--- PROVIDED DATA Enclosed Below ---

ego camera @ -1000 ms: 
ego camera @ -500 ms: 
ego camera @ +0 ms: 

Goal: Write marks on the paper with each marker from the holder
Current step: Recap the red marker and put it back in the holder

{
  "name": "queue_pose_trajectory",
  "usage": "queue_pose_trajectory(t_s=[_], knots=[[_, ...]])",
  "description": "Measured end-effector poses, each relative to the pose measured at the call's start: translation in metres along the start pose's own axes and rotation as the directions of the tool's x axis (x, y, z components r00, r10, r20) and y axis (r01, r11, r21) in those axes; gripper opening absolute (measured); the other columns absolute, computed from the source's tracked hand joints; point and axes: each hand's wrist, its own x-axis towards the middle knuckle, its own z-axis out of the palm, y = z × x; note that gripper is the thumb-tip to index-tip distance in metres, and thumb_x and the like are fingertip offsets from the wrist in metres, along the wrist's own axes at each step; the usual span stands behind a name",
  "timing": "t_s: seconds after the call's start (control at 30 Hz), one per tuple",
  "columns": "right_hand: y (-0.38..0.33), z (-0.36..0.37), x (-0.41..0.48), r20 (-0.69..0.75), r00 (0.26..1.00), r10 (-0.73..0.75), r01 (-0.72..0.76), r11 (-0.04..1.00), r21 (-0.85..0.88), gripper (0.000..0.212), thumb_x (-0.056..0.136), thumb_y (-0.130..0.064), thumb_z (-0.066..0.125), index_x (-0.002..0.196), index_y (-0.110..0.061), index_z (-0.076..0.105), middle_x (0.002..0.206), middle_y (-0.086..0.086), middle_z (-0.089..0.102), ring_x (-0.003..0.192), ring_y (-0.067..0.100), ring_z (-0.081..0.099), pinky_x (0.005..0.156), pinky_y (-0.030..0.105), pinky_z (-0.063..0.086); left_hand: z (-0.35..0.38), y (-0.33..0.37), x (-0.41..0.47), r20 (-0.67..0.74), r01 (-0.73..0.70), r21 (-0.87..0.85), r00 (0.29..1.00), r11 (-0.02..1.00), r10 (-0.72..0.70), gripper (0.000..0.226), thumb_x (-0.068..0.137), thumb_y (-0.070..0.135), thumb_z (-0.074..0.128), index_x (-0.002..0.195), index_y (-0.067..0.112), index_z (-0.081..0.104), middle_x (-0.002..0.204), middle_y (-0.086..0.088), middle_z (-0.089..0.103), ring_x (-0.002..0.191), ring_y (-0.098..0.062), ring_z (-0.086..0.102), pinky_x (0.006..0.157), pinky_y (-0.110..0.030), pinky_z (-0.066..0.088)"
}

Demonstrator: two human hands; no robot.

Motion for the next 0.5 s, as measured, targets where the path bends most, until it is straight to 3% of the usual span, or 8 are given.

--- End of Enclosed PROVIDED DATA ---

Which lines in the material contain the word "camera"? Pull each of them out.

_OUTPUT:_
ego camera @ -1000 ms: 
ego camera @ -500 ms: 
ego camera @ +0 ms: 

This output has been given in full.